We investigate the reduction in the efficiency of band-edge radiative recombination in InN by two carrier recombination processes via mid-gap states: radiative recombination via deep states and nonradiative recombination (NR). Because of the small band-gap energy value and the existence of the surface electron accumulation layer, the carrier transition processes via deep states cannot be observed easily. We address this problem by using mid-infrared photoluminescence (PL) measurements, and observe an emission peak around 0.32?eV at room temperature, which we interpret as being caused by transition processes via deep-defect states.
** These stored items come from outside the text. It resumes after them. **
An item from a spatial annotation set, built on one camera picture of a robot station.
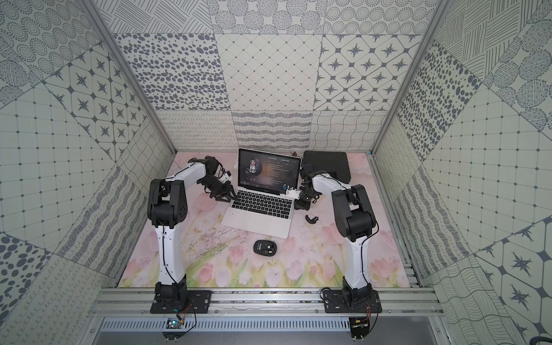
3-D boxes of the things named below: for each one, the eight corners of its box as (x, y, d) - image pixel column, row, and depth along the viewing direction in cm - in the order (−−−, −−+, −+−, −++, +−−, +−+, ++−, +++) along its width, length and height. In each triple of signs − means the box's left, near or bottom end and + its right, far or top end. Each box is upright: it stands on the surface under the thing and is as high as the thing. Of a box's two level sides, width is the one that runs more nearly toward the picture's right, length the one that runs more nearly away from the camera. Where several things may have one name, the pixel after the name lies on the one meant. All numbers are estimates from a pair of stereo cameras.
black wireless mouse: (253, 256, 87) (252, 253, 84) (254, 242, 90) (254, 239, 88) (276, 256, 87) (276, 253, 84) (277, 242, 90) (277, 239, 88)
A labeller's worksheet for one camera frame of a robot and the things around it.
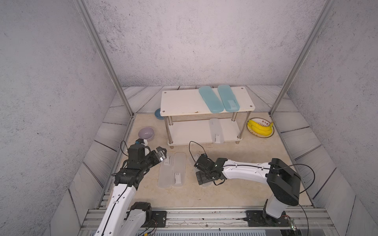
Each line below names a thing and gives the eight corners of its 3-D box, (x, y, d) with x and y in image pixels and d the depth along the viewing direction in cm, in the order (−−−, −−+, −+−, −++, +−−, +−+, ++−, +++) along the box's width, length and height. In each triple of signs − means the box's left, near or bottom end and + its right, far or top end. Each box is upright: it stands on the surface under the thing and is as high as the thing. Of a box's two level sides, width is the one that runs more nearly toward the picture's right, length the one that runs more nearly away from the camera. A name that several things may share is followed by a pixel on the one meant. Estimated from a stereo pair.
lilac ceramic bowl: (139, 143, 106) (136, 137, 101) (142, 132, 113) (139, 127, 108) (153, 143, 106) (151, 137, 101) (155, 132, 112) (154, 127, 108)
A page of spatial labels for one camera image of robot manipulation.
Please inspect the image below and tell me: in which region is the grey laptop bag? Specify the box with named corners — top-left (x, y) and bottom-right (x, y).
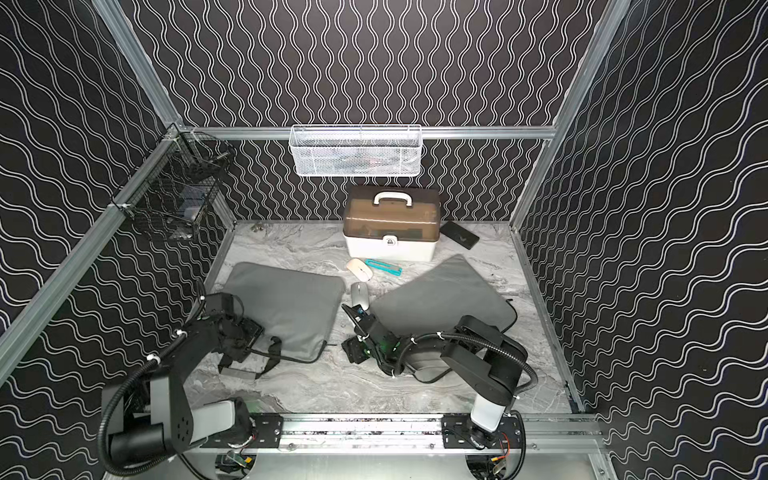
top-left (368, 253), bottom-right (518, 385)
top-left (218, 262), bottom-right (346, 380)

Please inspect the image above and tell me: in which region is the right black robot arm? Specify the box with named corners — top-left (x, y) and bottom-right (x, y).
top-left (342, 304), bottom-right (538, 450)

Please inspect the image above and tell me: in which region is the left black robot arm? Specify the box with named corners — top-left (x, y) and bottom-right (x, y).
top-left (96, 292), bottom-right (263, 477)

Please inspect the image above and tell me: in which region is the pink computer mouse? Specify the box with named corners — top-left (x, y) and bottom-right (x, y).
top-left (346, 258), bottom-right (374, 282)

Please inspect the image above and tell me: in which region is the teal flat tool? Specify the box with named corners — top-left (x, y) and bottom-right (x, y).
top-left (364, 259), bottom-right (402, 276)

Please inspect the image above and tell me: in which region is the brown lid storage box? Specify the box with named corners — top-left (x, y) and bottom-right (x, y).
top-left (343, 185), bottom-right (441, 262)

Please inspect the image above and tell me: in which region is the black flat pouch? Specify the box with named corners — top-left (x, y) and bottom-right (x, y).
top-left (440, 221), bottom-right (480, 250)

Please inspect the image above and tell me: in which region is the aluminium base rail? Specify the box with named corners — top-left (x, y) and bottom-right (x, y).
top-left (194, 413), bottom-right (602, 455)

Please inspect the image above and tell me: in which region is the black wire wall basket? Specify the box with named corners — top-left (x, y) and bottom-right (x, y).
top-left (116, 132), bottom-right (236, 242)

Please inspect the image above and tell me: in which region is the white mesh wall basket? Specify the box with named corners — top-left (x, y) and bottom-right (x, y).
top-left (288, 124), bottom-right (423, 177)

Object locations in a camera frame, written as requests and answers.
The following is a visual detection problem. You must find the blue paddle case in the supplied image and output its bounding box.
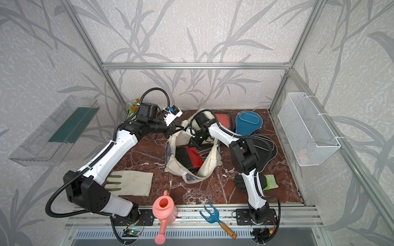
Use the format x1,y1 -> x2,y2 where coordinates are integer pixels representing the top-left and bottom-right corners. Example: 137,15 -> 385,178
236,111 -> 263,136

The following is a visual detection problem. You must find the pink watering can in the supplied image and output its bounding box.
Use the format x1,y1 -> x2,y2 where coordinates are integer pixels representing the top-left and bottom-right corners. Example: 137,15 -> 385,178
152,190 -> 178,245

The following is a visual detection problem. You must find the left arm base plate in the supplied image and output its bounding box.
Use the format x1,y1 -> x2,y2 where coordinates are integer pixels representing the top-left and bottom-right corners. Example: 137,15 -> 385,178
113,208 -> 155,227

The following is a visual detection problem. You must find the black and green glove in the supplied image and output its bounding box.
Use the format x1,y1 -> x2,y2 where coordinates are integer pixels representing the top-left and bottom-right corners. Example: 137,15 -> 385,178
234,174 -> 279,193

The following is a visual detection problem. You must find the beige canvas bag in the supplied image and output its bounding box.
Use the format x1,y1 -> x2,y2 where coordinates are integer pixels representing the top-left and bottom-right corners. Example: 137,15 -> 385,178
164,109 -> 223,185

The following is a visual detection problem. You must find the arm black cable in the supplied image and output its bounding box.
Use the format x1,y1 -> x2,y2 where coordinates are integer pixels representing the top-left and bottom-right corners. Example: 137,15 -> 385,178
189,109 -> 282,216
45,87 -> 171,219

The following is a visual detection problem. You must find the clear plastic wall shelf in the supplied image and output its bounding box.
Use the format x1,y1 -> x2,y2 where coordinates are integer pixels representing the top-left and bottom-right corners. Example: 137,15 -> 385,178
9,96 -> 100,167

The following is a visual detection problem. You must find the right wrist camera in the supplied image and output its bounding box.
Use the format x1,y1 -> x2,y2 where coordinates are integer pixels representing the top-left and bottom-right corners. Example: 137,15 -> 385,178
194,113 -> 216,131

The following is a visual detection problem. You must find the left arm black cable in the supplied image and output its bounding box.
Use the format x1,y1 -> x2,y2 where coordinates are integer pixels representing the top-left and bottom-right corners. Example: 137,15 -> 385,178
45,87 -> 171,219

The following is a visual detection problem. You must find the green artificial plant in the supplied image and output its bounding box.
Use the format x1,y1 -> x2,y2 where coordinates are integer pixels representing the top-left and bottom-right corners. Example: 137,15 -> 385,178
126,98 -> 140,116

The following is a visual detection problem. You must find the beige work glove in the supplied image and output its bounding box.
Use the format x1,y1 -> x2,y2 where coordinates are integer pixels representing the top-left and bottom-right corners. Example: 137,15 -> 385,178
104,170 -> 153,196

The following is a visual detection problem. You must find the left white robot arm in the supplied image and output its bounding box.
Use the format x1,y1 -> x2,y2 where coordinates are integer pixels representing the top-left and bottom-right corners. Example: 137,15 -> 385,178
64,120 -> 184,221

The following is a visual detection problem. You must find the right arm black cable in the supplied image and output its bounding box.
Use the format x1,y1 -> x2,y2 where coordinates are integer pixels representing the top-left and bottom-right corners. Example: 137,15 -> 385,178
189,109 -> 282,216

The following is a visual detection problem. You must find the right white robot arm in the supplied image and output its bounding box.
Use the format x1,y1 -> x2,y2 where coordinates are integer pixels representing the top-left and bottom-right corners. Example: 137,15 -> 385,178
186,120 -> 267,212

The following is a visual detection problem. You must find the blue hand rake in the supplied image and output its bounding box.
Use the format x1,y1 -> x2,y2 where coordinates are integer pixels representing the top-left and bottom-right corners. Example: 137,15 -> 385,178
200,201 -> 237,240

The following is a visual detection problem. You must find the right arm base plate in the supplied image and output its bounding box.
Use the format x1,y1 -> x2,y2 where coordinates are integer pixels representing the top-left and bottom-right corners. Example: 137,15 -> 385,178
235,208 -> 278,226

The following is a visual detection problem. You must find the white wire mesh basket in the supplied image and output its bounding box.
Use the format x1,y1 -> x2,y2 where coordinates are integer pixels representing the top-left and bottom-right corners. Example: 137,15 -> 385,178
278,92 -> 341,166
Since this emission is weaker than the band-edge emission, the dominant carrier recombination process is concluded to be NR by phonon emission. The NR rate is known to be determined by the NR defect density, carrier transport processes to NR defects, and thermal activation processes of carriers. Carrier transport and capture processes by NR defects are investigated using p-type samples for various carrier mobility values. It is concluded that the NR rate is highly affected by the carrier transport, and that the candidates for the NR defect species are point defects and complexes of acceptor nature. We have also observed the correlation between the thermal conductivity and the band-edge PL intensity. As a result, we have found that the NR rate is highly affected by the carrier transport and thermal activation processes in InN.